**What is needed**.
Transcribe the listing that follows in full, omitting pictures.

-.-.-

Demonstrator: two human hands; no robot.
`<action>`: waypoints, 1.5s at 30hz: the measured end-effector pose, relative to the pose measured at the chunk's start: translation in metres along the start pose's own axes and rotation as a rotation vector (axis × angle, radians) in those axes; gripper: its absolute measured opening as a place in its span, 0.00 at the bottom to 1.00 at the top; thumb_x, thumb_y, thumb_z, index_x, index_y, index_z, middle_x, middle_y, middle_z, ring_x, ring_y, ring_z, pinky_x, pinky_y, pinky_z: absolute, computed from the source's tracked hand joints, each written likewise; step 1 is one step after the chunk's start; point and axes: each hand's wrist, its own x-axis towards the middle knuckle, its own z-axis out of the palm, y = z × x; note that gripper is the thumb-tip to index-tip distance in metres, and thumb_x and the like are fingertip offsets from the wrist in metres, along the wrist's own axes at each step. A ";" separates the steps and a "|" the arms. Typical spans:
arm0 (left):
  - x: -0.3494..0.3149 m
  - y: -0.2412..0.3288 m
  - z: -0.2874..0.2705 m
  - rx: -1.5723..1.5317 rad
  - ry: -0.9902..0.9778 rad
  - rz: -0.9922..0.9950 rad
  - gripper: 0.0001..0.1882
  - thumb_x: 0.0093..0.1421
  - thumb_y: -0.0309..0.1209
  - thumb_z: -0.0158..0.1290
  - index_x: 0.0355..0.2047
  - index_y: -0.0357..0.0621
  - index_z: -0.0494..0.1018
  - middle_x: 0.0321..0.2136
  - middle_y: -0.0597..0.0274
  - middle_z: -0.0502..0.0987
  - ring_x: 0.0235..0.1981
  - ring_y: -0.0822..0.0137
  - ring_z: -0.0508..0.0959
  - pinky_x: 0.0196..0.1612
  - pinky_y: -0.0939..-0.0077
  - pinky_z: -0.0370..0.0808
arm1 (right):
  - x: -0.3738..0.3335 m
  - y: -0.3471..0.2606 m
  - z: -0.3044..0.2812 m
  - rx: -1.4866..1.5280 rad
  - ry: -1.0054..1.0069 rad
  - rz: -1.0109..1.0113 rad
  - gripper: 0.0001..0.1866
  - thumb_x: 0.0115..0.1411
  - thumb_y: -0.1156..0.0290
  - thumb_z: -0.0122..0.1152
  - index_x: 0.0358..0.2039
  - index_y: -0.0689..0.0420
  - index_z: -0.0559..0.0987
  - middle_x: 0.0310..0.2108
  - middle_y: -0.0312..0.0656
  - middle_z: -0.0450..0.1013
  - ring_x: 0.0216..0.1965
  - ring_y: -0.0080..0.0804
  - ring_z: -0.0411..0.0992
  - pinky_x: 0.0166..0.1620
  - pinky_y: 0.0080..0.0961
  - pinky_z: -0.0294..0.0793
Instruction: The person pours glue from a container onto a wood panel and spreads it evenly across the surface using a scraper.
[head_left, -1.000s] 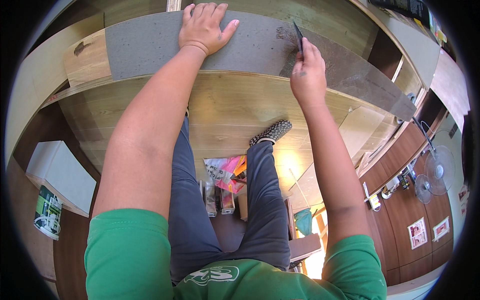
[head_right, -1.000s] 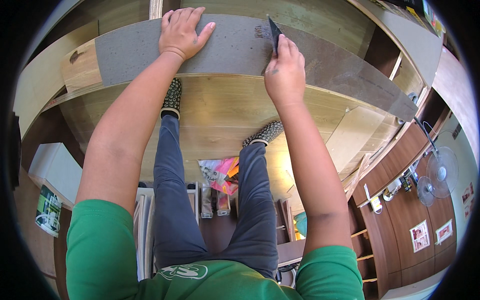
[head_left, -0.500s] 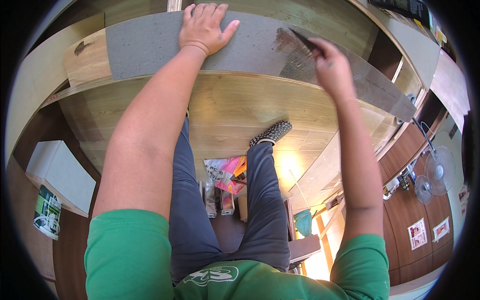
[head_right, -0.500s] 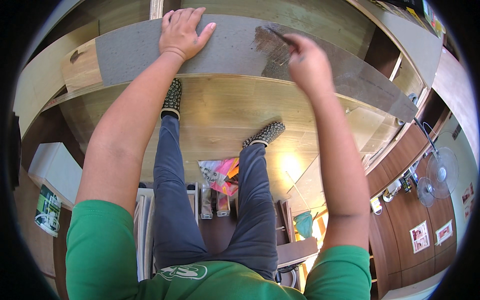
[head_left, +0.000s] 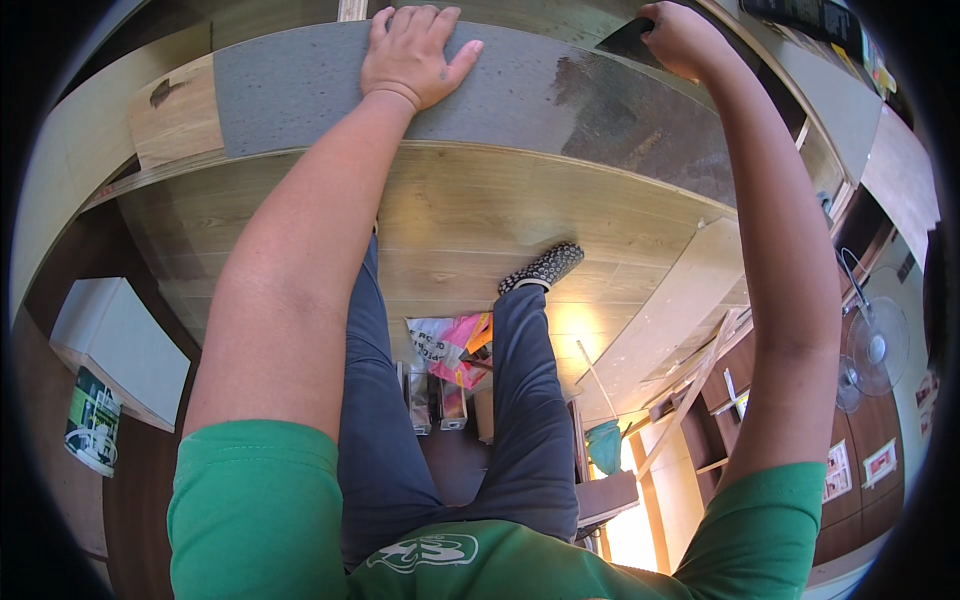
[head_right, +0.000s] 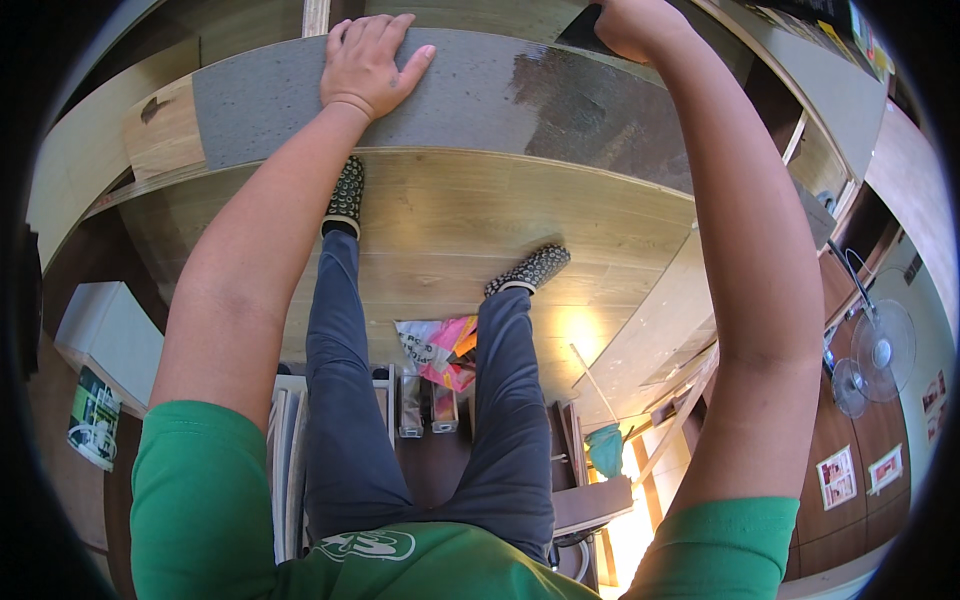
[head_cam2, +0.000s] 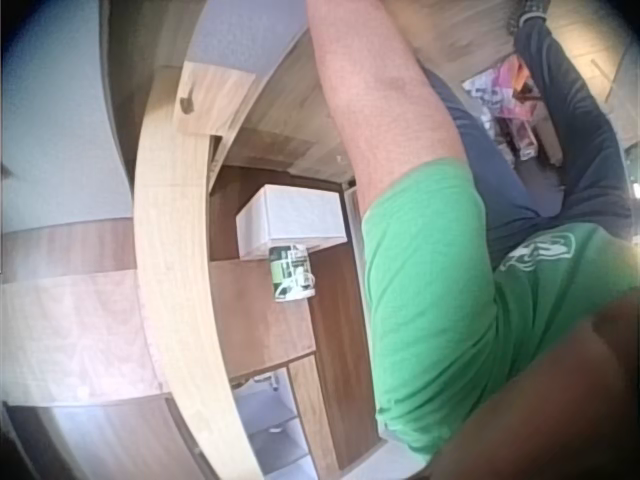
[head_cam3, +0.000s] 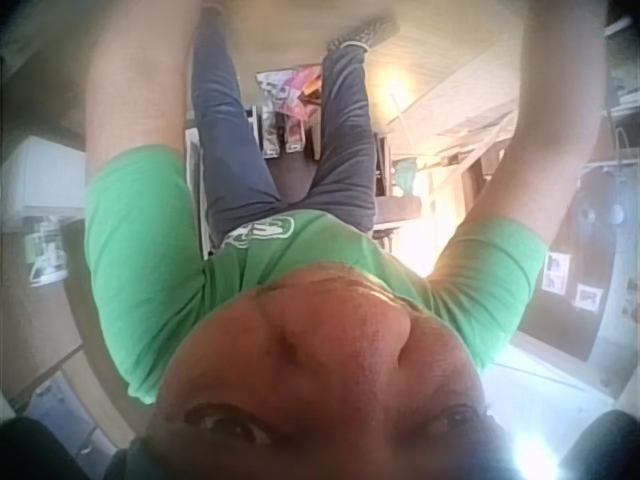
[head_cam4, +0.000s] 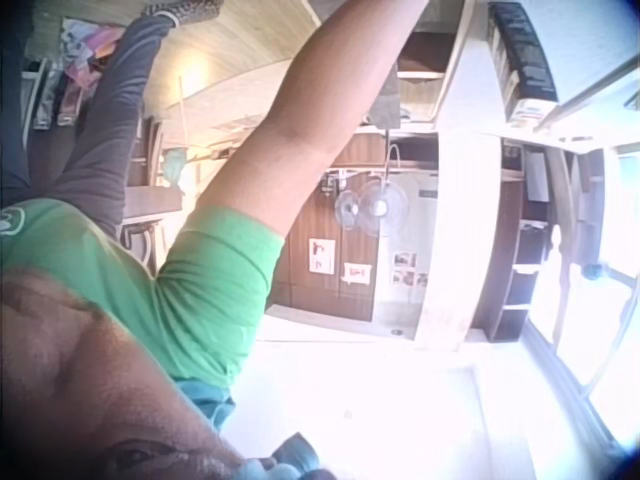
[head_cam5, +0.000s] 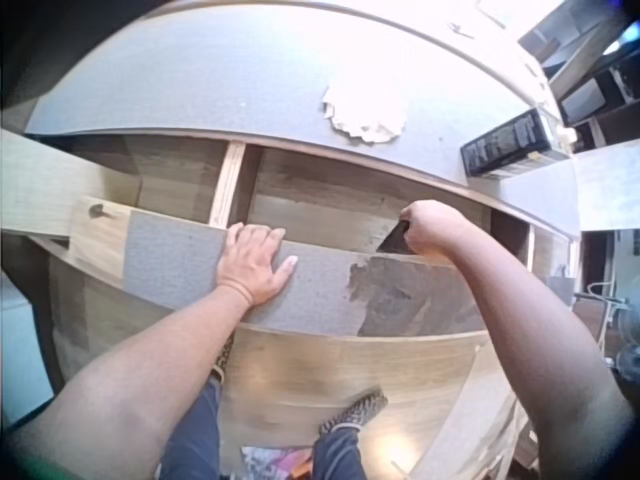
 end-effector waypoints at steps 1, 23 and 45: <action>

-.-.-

**Solution to the exercise**.
Demonstrator: two human hands; no robot.
`<action>`: waypoints, 1.5s at 30hz: the measured end-effector pose, relative to the pose measured at the chunk's start: translation in metres along the start pose's own axes and rotation as a rotation vector (axis × angle, radians) in those axes; gripper: its absolute measured opening as a place in its span, 0.00 at the bottom to 1.00 at the top; thumb_x, thumb_y, thumb_z, index_x, index_y, index_z, middle_x, middle_y, middle_z, ring_x, ring_y, ring_z, pinky_x, pinky_y, pinky_z: absolute, computed from the source's tracked hand joints, each written likewise; step 1 is one step after the chunk's start; point and axes: each hand's wrist, its own x-axis towards the middle knuckle, its own z-axis out of the palm, y = z × x; note that gripper is the thumb-tip to index-tip distance in metres, and thumb_x and the like are fingertip offsets from the wrist in metres, along the wrist's own axes at each step. A ";" separates the steps and a "|" the arms. Typical spans:
arm0 (left):
  - x: -0.3494..0.3149 m
  - y: -0.2412..0.3288 m
  - z: -0.2874..0.2705 m
  - rx: -1.5723..1.5317 rad
  - ry: -0.9902..0.9778 rad
  - rz: -0.9922..0.9950 rad
  - gripper: 0.0001..0.1882
  - thumb_x: 0.0093..0.1421
  - thumb_y: -0.0309..0.1209
  - thumb_z: -0.0158..0.1290
  - index_x: 0.0355..0.2047
  - index_y: -0.0357..0.0621
  - index_z: -0.0494..0.1018
  - middle_x: 0.0321..0.2136
  - middle_y: -0.0597..0.0274
  - middle_z: -0.0502..0.0987
  - ring_x: 0.0235..0.1981
  - ring_y: -0.0822..0.0137
  - ring_z: -0.0508..0.0959
  - pinky_x: 0.0196..0.1612
  - pinky_y: -0.0939..-0.0077
  - pinky_z: -0.0370..0.0808
arm1 (right):
  - x: -0.3738..0.3335 m
  - y: -0.3471..0.2606 m
  - z: -0.3044..0.2812 m
  - rx: -1.4866..1.5280 rad
  - ry: -1.0054..1.0069 rad
  - rz: -1.0109..1.0113 rad
  - gripper: 0.0001..0.1866
  - thumb_x: 0.0115..0.1411
  - thumb_y: -0.1156..0.0290
  - thumb_z: -0.0122..0.1152
  - index_x: 0.0358..0.2039
  - index_y: -0.0689..0.0420
  - index_z: -0.0559..0.0987
  - middle_x: 0.0310..0.2108
  - middle_y: -0.0312..0.0656
  - middle_z: -0.0450..0.1013
  - ring_x: 0.0216..0.1965
  - ring_y: -0.0080..0.0804
  - ring_z: -0.0411..0.0992
  - pinky_x: 0.0166..0.1620
  - pinky_y: 0.0080..0.0961
  - pinky_z: -0.0294..0.0793
Instruction: The person pours glue from a container onto a wood panel and spreads it evenly across the surface using a scraper.
[head_left, -1.000s] 
[head_right, -1.000s] 
[head_left, -0.500s] 
[head_right, -0.500s] 
[head_left, +0.000s] 
[head_right, +0.000s] 
[head_cam2, +0.000s] 
[head_cam3, +0.000s] 
[head_cam4, +0.000s] 
[head_cam5, +0.000s] 
 end-effector waypoints at steps 1, 23 and 45: <action>

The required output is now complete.